The lines to copy are those in the listing below that contain the word "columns".

(PROVIDED INFORMATION)

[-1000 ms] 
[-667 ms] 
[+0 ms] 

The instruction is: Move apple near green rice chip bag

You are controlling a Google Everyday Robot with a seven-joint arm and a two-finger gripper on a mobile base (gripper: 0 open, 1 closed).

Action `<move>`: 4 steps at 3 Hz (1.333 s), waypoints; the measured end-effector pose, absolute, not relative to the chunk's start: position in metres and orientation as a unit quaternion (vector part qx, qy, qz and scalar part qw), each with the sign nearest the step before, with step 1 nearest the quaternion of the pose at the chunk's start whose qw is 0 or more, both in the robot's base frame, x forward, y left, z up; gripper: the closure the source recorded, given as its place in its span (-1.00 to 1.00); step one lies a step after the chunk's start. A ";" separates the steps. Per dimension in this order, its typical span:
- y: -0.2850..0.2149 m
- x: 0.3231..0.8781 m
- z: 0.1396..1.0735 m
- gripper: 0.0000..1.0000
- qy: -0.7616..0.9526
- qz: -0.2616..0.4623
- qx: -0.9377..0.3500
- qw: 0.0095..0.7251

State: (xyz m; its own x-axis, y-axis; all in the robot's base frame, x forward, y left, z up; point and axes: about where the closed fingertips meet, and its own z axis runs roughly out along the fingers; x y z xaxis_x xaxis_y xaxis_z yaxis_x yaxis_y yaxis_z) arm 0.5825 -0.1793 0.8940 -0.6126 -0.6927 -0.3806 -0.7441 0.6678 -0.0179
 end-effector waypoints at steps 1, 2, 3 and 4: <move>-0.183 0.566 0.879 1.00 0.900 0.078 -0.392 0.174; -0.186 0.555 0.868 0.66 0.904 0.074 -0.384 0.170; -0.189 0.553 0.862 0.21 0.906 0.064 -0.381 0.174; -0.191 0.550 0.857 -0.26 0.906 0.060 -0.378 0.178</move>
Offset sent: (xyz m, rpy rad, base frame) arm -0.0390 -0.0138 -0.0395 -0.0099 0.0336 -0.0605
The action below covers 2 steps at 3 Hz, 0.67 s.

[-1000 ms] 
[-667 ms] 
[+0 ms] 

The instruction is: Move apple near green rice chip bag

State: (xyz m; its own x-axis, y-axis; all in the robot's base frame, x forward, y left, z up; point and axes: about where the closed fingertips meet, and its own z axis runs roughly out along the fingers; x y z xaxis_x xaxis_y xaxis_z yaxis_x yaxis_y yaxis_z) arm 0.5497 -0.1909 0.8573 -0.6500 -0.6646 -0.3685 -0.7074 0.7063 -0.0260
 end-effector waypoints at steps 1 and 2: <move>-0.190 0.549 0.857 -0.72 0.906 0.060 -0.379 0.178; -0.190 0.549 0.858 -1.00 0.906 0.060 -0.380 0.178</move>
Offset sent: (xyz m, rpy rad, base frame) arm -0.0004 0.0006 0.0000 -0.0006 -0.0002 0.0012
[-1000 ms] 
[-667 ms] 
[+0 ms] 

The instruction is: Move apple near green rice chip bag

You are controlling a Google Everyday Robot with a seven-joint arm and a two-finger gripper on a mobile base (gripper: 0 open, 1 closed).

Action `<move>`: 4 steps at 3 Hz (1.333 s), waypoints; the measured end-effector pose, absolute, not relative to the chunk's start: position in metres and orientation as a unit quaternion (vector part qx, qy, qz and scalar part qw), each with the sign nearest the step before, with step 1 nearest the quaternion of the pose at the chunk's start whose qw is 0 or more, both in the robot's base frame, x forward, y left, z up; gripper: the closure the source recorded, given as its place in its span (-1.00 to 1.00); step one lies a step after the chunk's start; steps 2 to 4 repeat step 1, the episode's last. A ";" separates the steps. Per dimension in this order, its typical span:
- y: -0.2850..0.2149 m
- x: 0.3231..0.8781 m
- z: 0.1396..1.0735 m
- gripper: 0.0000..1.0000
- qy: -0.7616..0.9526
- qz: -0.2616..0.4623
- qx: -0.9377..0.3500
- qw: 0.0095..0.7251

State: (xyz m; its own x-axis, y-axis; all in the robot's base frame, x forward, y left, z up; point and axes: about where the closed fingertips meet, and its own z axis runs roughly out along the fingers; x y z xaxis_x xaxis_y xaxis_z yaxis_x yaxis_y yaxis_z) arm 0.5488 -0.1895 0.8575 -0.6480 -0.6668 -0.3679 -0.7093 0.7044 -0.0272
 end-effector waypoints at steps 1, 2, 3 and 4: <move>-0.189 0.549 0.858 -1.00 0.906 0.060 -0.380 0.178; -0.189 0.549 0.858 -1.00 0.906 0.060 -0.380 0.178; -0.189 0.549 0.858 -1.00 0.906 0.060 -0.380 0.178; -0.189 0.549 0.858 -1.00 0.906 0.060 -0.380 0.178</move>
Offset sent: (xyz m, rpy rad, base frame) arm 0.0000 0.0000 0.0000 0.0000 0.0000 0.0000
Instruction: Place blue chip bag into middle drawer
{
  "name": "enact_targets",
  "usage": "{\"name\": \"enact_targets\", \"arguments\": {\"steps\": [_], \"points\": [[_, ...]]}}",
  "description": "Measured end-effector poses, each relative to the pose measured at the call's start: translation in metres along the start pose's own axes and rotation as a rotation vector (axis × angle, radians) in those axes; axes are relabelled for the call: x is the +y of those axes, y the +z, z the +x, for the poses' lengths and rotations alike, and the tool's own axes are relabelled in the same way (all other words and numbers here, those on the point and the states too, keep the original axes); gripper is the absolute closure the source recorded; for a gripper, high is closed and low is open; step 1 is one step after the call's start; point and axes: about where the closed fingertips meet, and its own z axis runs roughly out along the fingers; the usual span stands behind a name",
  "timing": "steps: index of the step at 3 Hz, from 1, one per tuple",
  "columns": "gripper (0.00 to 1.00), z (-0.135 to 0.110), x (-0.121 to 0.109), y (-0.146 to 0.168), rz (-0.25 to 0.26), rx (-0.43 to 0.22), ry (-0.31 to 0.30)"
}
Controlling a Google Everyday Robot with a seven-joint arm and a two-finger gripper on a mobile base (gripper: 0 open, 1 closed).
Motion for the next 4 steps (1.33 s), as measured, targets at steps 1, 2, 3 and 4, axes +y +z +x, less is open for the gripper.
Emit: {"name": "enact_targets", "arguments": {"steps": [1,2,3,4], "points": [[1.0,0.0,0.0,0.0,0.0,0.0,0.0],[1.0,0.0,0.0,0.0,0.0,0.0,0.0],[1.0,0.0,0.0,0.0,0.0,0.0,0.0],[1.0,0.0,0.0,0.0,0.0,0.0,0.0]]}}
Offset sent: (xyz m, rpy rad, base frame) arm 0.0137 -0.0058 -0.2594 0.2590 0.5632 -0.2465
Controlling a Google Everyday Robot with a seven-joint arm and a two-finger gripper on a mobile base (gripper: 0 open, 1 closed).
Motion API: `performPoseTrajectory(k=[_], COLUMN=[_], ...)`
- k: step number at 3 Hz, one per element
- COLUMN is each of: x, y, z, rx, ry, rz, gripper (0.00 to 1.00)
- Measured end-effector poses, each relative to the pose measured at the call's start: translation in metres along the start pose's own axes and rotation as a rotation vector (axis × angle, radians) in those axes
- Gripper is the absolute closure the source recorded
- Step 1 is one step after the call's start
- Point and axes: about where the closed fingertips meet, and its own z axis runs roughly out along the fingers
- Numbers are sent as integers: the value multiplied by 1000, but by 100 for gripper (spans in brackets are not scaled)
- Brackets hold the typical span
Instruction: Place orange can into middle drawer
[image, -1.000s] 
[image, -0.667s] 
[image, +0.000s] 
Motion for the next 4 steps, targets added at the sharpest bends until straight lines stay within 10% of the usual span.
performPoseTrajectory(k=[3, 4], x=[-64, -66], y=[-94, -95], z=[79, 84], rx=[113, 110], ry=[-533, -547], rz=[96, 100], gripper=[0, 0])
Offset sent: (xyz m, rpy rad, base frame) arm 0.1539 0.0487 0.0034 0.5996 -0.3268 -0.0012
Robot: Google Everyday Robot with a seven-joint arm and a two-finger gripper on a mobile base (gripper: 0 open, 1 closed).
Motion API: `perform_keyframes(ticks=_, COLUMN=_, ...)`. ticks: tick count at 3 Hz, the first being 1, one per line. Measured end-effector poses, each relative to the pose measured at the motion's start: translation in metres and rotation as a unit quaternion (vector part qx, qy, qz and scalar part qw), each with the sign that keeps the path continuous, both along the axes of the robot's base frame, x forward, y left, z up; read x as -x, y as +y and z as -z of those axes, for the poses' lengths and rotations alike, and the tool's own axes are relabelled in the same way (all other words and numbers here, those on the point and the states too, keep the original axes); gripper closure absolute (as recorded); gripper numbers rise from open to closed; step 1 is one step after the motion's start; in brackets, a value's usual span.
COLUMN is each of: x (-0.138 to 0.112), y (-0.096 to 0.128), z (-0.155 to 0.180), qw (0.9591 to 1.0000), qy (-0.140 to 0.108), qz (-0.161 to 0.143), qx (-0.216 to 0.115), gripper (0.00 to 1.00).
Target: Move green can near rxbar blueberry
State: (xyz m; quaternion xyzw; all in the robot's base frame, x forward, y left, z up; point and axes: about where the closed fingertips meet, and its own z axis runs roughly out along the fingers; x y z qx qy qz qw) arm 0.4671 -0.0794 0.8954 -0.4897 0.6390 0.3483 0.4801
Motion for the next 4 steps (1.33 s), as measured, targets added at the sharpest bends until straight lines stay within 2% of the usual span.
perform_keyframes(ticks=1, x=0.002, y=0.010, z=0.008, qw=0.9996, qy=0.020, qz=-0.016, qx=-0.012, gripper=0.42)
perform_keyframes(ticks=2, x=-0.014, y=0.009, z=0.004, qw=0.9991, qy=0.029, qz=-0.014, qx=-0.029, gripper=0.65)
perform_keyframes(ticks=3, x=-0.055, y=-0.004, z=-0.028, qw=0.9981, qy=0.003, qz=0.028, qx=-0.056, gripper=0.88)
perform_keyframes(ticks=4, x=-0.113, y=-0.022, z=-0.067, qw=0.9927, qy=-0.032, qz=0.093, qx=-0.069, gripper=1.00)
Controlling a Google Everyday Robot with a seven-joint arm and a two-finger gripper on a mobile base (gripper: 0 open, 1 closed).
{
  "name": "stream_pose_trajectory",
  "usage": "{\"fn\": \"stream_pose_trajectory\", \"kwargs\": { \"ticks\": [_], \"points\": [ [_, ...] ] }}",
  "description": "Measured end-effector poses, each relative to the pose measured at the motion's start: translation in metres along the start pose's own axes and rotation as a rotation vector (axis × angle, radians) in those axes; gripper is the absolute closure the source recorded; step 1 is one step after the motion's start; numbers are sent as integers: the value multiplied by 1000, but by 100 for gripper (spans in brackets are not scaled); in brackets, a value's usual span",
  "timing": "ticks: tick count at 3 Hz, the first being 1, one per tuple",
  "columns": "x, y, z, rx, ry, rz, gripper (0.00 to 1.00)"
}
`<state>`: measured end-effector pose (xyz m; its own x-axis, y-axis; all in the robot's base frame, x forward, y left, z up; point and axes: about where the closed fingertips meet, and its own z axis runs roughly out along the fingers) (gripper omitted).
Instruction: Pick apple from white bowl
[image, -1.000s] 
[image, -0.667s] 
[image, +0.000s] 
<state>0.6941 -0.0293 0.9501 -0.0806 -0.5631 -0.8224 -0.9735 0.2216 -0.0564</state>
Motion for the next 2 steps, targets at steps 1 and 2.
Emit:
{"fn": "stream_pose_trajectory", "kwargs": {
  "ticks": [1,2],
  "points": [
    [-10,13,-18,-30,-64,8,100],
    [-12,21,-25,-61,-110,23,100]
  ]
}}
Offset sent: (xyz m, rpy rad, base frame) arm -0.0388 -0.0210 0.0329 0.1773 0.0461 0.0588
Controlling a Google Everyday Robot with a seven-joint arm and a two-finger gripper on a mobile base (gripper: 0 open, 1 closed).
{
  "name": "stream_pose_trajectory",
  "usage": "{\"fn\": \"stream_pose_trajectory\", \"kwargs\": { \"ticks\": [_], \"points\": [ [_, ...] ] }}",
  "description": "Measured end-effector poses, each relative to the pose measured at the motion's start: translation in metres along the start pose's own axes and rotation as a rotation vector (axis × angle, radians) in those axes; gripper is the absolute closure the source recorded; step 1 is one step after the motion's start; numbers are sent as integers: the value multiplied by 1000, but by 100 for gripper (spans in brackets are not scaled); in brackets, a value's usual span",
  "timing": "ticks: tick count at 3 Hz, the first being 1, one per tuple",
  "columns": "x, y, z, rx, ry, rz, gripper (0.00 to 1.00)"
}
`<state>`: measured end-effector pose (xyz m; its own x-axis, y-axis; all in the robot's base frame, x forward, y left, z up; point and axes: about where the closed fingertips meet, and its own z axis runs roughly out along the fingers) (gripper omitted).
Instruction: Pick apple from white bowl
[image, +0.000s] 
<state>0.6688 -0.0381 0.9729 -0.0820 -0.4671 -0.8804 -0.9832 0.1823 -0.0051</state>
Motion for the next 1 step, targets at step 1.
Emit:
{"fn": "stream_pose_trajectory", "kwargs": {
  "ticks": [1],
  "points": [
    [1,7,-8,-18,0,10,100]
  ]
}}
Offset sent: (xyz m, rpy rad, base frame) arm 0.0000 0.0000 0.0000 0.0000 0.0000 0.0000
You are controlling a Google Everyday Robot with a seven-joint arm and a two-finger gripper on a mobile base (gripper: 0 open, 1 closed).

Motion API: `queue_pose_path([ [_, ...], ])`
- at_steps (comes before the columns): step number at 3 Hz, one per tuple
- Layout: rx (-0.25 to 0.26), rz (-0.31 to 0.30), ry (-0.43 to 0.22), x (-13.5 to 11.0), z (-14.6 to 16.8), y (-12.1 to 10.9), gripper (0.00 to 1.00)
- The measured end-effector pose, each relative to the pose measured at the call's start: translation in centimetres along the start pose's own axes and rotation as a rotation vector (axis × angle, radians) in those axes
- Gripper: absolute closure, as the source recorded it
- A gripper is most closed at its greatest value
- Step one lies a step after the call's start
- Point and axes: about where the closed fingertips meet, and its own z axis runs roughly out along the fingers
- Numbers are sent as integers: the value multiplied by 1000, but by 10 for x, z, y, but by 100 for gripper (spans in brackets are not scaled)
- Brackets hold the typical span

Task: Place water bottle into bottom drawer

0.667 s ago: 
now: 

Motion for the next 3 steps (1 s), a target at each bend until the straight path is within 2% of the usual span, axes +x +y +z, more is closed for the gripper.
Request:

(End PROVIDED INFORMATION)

▶ **YOUR RESPONSE**:
  "columns": "gripper (0.00 to 1.00), z (-0.135 to 0.110), x (-0.121 to 0.109), y (-0.146 to 0.168), rz (-0.25 to 0.26), rx (-0.43 to 0.22), ry (-0.31 to 0.30)"
  "columns": "x, y, z, rx, ry, rz, gripper (0.00 to 1.00)"
  "columns": "x, y, z, rx, ry, rz, gripper (0.00 to 1.00)"
- at_steps (comes before the columns): step number at 3 Hz, one per tuple

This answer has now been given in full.